Scan the lines below and report each one containing "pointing" by copying it.
Segment Start: Supplied information
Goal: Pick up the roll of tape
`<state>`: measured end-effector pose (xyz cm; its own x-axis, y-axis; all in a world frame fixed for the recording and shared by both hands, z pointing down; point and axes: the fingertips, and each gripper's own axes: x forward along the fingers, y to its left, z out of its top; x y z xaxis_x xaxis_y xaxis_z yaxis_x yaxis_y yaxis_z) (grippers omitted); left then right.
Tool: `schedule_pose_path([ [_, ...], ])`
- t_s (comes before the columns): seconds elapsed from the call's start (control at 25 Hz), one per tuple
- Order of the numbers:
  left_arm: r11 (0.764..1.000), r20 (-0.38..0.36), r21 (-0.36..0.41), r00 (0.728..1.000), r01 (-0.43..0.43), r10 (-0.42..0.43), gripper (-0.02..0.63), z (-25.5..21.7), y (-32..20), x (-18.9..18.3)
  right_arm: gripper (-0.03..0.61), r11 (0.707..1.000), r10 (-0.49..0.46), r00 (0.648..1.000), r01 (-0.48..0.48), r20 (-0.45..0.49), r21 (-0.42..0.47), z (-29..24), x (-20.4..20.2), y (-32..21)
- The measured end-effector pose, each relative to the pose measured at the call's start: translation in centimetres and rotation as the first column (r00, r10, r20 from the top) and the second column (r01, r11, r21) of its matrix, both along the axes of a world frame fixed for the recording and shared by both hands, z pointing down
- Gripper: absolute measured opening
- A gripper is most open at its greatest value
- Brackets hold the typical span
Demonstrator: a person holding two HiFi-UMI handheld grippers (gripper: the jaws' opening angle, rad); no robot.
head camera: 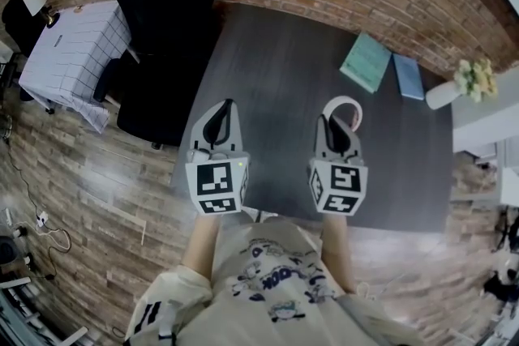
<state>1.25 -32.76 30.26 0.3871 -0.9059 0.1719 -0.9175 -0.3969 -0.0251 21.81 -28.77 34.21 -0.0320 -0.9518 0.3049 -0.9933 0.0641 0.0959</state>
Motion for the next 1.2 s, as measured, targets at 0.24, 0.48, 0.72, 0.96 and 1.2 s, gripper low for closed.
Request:
schedule_pose_path([
  [0.24,1.0,0.0,0.017,1.0,-0.007,0.007,0.003,-0.7,0.2,0.7,0.037,0.999,0.015,1.0,-0.015,0.007,0.029,-0.9,0.8,0.1],
  [0.48,0.999,0.001,0.026,1.0,-0.018,0.018,0.003,-1.1,0.2,1.0,0.037,0.998,0.026,0.999,-0.027,0.022,0.053,-1.6,1.1,0.1],
  [0.72,0.999,-0.005,0.031,1.0,-0.022,0.022,0.003,-1.4,0.2,1.3,0.037,0.996,0.027,0.999,-0.028,0.017,0.081,-2.4,1.1,0.1],
  [0.96,0.999,-0.005,0.033,1.0,-0.027,0.027,0.003,-1.5,0.3,1.3,0.037,0.996,0.032,0.999,-0.033,0.02,0.084,-2.4,1.1,0.4],
  [1.2,0.999,-0.005,0.032,1.0,-0.024,0.024,0.003,-1.4,0.4,1.3,0.037,0.995,0.028,0.999,-0.03,0.021,0.1,-2.8,1.0,0.4],
])
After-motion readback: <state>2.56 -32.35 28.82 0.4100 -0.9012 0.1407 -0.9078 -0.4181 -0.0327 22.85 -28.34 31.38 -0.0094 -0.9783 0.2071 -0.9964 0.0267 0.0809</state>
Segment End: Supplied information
> **Result of this exercise**:
`<state>`: measured end-effector pose (xyz cm; its own x-axis, y-axis; all in a world frame fixed for the recording and shared by both hands, z pointing down; point and axes: the fingertips, and each gripper's own axes: x forward along the fingers, y to its left, z out of its top; x y z xaxis_x xaxis_y xaxis_z yaxis_x yaxis_y yaxis_z) (grippers omitted); left then right.
- The measured end-effector pose, each relative to the pose measured at the call's start: translation in centimetres and rotation as the first column (r00, r10, r20 from the top) and the second column (r01, r11, r21) of its matrix, both along the axes of a world frame fixed for the recording and shared by both hands, z pointing down

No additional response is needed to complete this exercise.